Resolution 1618 Calls Upon States to Protect Freedom of Religion
Secretary of State Hillary Rodham Clinton today said the passing of Resolution 1618 calls upon states to protect freedom of religion.
At the OIC high-level meeting on combating religious intolerance, Ms. Clinton said it is her pleasure to be back at the Research Center for Islamic History, Art, and Culture in the magnificent Yildiz Palace in Istanbul.
"In our conversation 15 years ago, I remember the secretary general talking about the imperative for us to move beyond these differences and how much the three great monotheistic religions have in common, especially our respective commandments to love our neighbors and to seek peace and understanding." - Ms. Clinton
She said she has seen violent attacks across the world, where those who are members of minority communities - either religious or ethnic - have been killed by their neighbors. She added that the world has seen the transitions to democracy that are so inspiring in the Middle East and North Africa, but have also exposed ethnic and religious minorities to new dangers.

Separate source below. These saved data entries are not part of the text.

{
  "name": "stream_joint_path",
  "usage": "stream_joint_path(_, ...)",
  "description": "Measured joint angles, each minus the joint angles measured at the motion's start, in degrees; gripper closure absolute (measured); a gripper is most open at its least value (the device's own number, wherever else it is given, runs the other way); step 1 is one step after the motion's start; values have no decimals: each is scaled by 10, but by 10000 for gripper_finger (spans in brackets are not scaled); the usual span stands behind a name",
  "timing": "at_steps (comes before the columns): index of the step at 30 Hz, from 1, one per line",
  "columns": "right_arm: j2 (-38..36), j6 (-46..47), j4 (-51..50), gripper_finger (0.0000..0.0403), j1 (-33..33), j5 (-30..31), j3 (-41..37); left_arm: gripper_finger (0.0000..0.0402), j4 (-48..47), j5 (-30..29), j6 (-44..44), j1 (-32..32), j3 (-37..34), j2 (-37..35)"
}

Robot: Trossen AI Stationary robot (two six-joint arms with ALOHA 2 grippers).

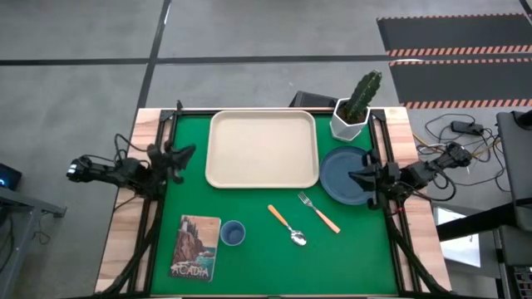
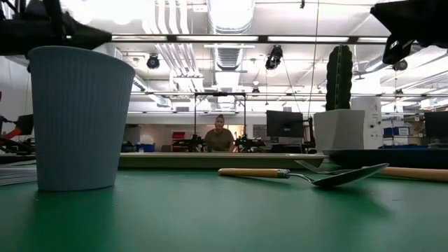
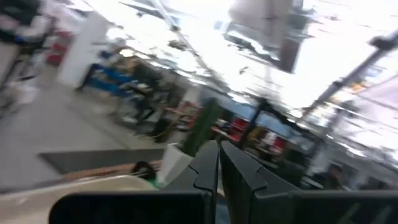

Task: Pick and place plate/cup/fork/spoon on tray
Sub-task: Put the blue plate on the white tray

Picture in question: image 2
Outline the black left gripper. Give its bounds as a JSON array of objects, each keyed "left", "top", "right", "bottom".
[{"left": 0, "top": 0, "right": 113, "bottom": 57}]

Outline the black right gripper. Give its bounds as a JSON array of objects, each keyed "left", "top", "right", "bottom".
[{"left": 370, "top": 0, "right": 448, "bottom": 49}]

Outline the light blue ribbed cup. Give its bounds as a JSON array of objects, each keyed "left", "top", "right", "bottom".
[{"left": 27, "top": 45, "right": 137, "bottom": 192}]

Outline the dark blue plate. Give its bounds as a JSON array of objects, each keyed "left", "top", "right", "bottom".
[{"left": 321, "top": 148, "right": 448, "bottom": 169}]

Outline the wooden-handled metal fork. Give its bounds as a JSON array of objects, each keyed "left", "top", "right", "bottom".
[{"left": 295, "top": 160, "right": 448, "bottom": 183}]

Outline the beige rectangular tray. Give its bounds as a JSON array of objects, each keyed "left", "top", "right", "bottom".
[{"left": 118, "top": 152, "right": 328, "bottom": 170}]

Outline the green cactus plant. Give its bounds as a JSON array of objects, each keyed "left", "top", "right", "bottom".
[{"left": 325, "top": 44, "right": 354, "bottom": 111}]

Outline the black computer monitor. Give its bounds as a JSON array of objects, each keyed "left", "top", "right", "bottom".
[
  {"left": 15, "top": 113, "right": 35, "bottom": 136},
  {"left": 265, "top": 110, "right": 305, "bottom": 139},
  {"left": 423, "top": 111, "right": 448, "bottom": 139}
]

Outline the blue storage bin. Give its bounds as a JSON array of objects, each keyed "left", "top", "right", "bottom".
[{"left": 383, "top": 126, "right": 411, "bottom": 137}]

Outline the person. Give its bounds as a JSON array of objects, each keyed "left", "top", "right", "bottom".
[{"left": 204, "top": 114, "right": 236, "bottom": 153}]

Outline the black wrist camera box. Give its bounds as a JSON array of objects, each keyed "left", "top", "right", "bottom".
[{"left": 381, "top": 37, "right": 414, "bottom": 66}]

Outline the thin hanging cable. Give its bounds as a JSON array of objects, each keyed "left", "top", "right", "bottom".
[{"left": 307, "top": 0, "right": 321, "bottom": 113}]

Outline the silver ceiling air duct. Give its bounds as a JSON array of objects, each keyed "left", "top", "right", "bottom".
[{"left": 206, "top": 0, "right": 256, "bottom": 71}]

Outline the black background rig frame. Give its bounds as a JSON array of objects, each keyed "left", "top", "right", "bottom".
[{"left": 193, "top": 91, "right": 247, "bottom": 152}]

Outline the black overhead frame bar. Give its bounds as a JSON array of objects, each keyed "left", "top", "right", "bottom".
[{"left": 111, "top": 34, "right": 390, "bottom": 44}]

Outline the wooden-handled metal spoon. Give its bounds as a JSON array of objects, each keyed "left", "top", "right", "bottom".
[{"left": 217, "top": 162, "right": 390, "bottom": 188}]

"And in established democracies, we are still working to protect fully our religious diversity, prevent discrimination, and protect freedom of expression. So for all of these reasons, this gathering and the shared commitment it represents is vitally important. It is one of these events that has great ramifications far beyond this room." - Ms. Clinton
She applauded the Organization of Islamic Conference and the European Union for helping pass Resolution 1618 at the Human Rights Council.
"Under this resolution, the international community is taking a strong stand for freedom of expression and worship, and against discrimination and violence based upon religion or belief." - Ms. Clinton
Ms. Clinton said those are fundamental freedoms that belong to all people in all places, and they are certainly essential to democracy. She highlighted that the resolution calls upon states to protect freedom of religion, to counter offensive expression through education, interfaith dialogue, and public debate, and to prohibit discrimination, profiling, and hate crimes, but not to criminalize speech unless there is an incitement to imminent violence.

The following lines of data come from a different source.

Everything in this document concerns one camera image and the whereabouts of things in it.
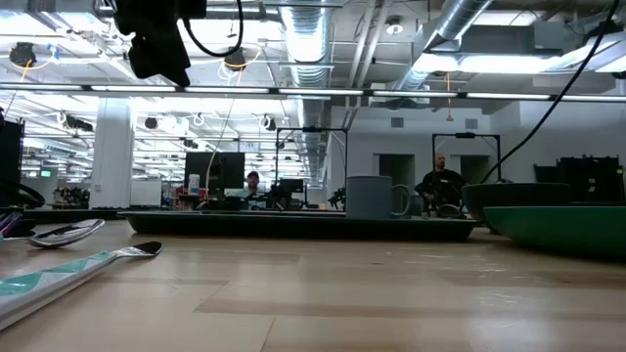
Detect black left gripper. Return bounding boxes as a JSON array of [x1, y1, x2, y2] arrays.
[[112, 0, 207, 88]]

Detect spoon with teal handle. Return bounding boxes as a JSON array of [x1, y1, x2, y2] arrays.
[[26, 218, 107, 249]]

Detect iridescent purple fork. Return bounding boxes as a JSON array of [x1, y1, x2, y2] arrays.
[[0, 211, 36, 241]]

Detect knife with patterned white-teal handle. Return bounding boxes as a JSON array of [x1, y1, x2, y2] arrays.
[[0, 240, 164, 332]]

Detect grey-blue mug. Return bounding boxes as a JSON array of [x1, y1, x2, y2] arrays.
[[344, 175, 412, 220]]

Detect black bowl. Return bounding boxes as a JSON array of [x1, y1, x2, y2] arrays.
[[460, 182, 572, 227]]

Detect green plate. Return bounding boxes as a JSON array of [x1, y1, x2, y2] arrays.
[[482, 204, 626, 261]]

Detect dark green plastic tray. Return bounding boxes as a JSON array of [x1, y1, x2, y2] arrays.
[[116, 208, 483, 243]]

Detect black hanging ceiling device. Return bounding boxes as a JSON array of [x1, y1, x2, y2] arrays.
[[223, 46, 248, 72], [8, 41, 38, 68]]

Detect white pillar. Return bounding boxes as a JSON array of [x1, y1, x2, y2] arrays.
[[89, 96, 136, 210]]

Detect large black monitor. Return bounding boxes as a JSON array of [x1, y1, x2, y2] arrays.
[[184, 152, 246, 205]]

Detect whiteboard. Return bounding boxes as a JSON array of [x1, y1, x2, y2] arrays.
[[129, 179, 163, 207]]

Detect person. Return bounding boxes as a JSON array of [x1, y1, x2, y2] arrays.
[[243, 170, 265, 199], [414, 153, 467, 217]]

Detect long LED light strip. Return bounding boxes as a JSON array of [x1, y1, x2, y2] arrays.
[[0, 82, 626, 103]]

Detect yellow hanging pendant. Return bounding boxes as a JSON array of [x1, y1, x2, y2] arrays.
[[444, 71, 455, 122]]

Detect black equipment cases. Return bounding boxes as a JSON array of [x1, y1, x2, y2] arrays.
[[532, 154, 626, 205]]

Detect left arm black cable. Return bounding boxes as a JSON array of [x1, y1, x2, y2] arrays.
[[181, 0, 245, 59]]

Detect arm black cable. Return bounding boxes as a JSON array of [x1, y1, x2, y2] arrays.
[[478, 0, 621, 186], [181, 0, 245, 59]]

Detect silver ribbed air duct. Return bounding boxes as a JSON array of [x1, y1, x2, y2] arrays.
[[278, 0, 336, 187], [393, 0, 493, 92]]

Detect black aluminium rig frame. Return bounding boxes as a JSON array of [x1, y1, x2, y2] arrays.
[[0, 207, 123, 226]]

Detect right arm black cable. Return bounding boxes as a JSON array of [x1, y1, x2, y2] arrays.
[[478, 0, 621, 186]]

"We will be looking to all countries to hold themselves accountable and to join us in reporting to the UN's Office of the High Commissioner of Human Rights on their progress in taking these steps." - Ms. Clinton
And to build on the momentum from today's meeting, Ms. Clinton said this year the United States intends to invite relevant experts from around the world to the first of what the world hopes will be a series of meetings to discuss best practices, exchange ideas, and keep them moving forward beyond the polarizing debates of the past; to build those muscles of respect and empathy and tolerance that the secretary general referenced.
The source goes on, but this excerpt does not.